• [Task prompt] A word-for-word retyping of the listing is the goal.

• [Supplied data]
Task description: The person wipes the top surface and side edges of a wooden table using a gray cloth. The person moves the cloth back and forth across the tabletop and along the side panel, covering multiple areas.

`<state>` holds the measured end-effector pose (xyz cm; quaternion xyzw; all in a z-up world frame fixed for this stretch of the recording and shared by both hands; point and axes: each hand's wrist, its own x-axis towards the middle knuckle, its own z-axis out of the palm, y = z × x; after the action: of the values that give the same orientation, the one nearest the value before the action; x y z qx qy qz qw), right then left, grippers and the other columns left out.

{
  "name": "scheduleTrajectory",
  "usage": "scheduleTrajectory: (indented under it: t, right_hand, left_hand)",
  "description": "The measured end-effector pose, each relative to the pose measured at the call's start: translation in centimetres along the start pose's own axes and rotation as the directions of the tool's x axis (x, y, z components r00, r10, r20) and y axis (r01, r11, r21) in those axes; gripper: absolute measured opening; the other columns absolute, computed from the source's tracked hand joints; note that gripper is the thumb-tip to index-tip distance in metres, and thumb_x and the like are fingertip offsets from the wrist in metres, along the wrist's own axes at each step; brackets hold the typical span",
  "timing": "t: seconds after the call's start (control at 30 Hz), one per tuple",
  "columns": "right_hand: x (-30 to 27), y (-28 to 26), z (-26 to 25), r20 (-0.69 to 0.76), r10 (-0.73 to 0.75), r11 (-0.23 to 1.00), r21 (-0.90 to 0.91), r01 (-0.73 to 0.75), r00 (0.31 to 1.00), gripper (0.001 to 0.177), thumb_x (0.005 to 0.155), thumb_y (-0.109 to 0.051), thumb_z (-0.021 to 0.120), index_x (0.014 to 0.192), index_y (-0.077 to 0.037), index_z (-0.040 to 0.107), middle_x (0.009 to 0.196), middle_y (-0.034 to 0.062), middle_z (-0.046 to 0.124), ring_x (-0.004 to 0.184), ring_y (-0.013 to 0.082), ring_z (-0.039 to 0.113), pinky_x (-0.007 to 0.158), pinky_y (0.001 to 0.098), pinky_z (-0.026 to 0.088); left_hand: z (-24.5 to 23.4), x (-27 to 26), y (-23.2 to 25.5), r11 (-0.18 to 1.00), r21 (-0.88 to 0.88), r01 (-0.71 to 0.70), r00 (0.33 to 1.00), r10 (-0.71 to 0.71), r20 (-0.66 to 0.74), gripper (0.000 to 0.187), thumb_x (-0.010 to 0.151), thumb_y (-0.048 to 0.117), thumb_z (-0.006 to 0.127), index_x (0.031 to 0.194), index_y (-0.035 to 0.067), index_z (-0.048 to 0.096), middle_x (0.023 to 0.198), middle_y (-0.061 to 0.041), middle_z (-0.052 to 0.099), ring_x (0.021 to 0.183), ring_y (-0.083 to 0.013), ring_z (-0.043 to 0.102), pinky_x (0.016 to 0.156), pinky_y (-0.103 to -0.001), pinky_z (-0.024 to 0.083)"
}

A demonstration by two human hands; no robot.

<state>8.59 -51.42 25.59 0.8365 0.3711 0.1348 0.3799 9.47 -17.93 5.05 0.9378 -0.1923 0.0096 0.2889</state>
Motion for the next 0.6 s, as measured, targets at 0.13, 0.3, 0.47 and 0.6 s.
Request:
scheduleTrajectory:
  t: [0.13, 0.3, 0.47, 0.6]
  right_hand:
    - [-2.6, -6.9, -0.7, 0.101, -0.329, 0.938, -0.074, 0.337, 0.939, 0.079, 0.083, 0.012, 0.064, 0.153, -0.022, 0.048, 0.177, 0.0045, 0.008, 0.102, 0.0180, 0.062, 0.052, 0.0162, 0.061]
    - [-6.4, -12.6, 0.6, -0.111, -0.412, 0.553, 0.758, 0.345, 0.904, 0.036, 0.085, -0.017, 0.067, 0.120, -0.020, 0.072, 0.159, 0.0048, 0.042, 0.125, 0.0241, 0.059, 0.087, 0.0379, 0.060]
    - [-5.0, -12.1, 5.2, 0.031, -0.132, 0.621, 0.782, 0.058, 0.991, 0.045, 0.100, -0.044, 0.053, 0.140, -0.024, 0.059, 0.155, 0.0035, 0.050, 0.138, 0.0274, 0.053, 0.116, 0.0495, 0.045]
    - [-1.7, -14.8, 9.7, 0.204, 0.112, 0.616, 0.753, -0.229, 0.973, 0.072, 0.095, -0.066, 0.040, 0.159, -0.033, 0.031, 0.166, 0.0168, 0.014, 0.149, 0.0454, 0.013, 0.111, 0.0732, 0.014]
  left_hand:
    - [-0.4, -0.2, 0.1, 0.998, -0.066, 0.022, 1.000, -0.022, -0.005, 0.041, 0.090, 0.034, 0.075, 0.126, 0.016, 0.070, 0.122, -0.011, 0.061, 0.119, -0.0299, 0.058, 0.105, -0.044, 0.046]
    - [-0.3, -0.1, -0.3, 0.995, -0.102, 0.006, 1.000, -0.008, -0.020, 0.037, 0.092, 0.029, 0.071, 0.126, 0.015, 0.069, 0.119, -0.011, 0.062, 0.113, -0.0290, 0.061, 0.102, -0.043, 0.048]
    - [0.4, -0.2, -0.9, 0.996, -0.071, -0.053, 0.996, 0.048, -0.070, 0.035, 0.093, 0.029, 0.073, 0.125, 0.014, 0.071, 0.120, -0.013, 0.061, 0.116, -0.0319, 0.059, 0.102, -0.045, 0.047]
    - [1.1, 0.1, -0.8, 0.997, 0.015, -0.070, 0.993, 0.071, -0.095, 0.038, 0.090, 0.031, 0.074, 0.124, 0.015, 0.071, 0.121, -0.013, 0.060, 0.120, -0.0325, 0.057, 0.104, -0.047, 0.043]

• [Solution to this problem]
Task description: The person wipes the top surface and side edges of a wooden table using a gray cloth. The person moves the cloth back and forth across the tabletop and along the side panel, covering multiple areas.

`<state>` holds the measured end-effector pose (xyz cm; quaternion xyzw; all in a z-up world frame fixed for this stretch of the recording and shared by both hands; point and axes: each hand's wrist, its own x-axis towards the middle knuckle, its own z-axis out of the palm, y = z × x; after the action: of the values that give the same orientation, the one nearest the value before the action; x y z qx qy qz qw), right then left, grippers and the other columns left out.

{
  "name": "scheduleTrajectory",
  "usage": "scheduleTrajectory: (indented under it: t, right_hand, left_hand)",
  "description": "The measured end-effector pose, each relative to the pose measured at the call's start: translation in centimetres along the start pose's own axes and rotation as the directions of the tool's x axis (x, y, z components r00, r10, r20) and y axis (r01, r11, r21) in those axes; gripper: absolute measured opening; the other columns absolute, computed from the source's tracked hand joints; note that gripper is the thumb-tip to index-tip distance in metres, and thumb_x and the like are fingertip offsets from the wrist in metres, along the wrist's own axes at each step; brackets hold the typical span",
  "timing": "t: seconds after the call's start (control at 30 Hz), one per tuple",
  "columns": "right_hand: x (-30 to 27), y (-28 to 26), z (-26 to 25), r20 (-0.69 to 0.76), r10 (-0.73 to 0.75), r11 (-0.23 to 1.00), r21 (-0.90 to 0.91), r01 (-0.73 to 0.75), r00 (0.31 to 1.00), gripper (0.001 to 0.177), thumb_x (0.005 to 0.155), thumb_y (-0.109 to 0.051), thumb_z (-0.021 to 0.120), index_x (0.014 to 0.192), index_y (-0.077 to 0.037), index_z (-0.040 to 0.107), middle_x (0.009 to 0.196), middle_y (-0.034 to 0.062), middle_z (-0.046 to 0.124), ring_x (-0.004 to 0.184), ring_y (-0.013 to 0.082), ring_z (-0.039 to 0.113), pinky_x (-0.007 to 0.158), pinky_y (0.001 to 0.098), pinky_z (-0.026 to 0.088); left_hand: z (-24.5 to 23.4), x (-27 to 26), y (-23.2 to 25.5), r11 (-0.18 to 1.00), r21 (-0.88 to 0.88), r01 (-0.71 to 0.70), r00 (0.33 to 1.00), r10 (-0.71 to 0.71), r20 (-0.66 to 0.74), gripper (0.000 to 0.187), thumb_x (-0.010 to 0.151), thumb_y (-0.048 to 0.117), thumb_z (-0.006 to 0.127), index_x (0.031 to 0.194), index_y (-0.035 to 0.067), index_z (-0.048 to 0.096), middle_x (0.023 to 0.198), middle_y (-0.061 to 0.041), middle_z (-0.052 to 0.099), ring_x (0.021 to 0.183), ring_y (-0.083 to 0.013), ring_z (-0.043 to 0.102), pinky_x (0.016 to 0.156), pinky_y (-0.103 to -0.001), pinky_z (-0.024 to 0.083)"
}

A demonstration by two human hands; no robot.

<state>8.59 -51.42 25.59 0.8365 0.3711 0.1348 0.3799 9.47 -17.93 5.05 0.9378 -0.1923 0.0096 0.2889</state>
Motion for the next 0.6 s, as measured, targets at 0.13, 0.3, 0.47 and 0.6 s.
Request:
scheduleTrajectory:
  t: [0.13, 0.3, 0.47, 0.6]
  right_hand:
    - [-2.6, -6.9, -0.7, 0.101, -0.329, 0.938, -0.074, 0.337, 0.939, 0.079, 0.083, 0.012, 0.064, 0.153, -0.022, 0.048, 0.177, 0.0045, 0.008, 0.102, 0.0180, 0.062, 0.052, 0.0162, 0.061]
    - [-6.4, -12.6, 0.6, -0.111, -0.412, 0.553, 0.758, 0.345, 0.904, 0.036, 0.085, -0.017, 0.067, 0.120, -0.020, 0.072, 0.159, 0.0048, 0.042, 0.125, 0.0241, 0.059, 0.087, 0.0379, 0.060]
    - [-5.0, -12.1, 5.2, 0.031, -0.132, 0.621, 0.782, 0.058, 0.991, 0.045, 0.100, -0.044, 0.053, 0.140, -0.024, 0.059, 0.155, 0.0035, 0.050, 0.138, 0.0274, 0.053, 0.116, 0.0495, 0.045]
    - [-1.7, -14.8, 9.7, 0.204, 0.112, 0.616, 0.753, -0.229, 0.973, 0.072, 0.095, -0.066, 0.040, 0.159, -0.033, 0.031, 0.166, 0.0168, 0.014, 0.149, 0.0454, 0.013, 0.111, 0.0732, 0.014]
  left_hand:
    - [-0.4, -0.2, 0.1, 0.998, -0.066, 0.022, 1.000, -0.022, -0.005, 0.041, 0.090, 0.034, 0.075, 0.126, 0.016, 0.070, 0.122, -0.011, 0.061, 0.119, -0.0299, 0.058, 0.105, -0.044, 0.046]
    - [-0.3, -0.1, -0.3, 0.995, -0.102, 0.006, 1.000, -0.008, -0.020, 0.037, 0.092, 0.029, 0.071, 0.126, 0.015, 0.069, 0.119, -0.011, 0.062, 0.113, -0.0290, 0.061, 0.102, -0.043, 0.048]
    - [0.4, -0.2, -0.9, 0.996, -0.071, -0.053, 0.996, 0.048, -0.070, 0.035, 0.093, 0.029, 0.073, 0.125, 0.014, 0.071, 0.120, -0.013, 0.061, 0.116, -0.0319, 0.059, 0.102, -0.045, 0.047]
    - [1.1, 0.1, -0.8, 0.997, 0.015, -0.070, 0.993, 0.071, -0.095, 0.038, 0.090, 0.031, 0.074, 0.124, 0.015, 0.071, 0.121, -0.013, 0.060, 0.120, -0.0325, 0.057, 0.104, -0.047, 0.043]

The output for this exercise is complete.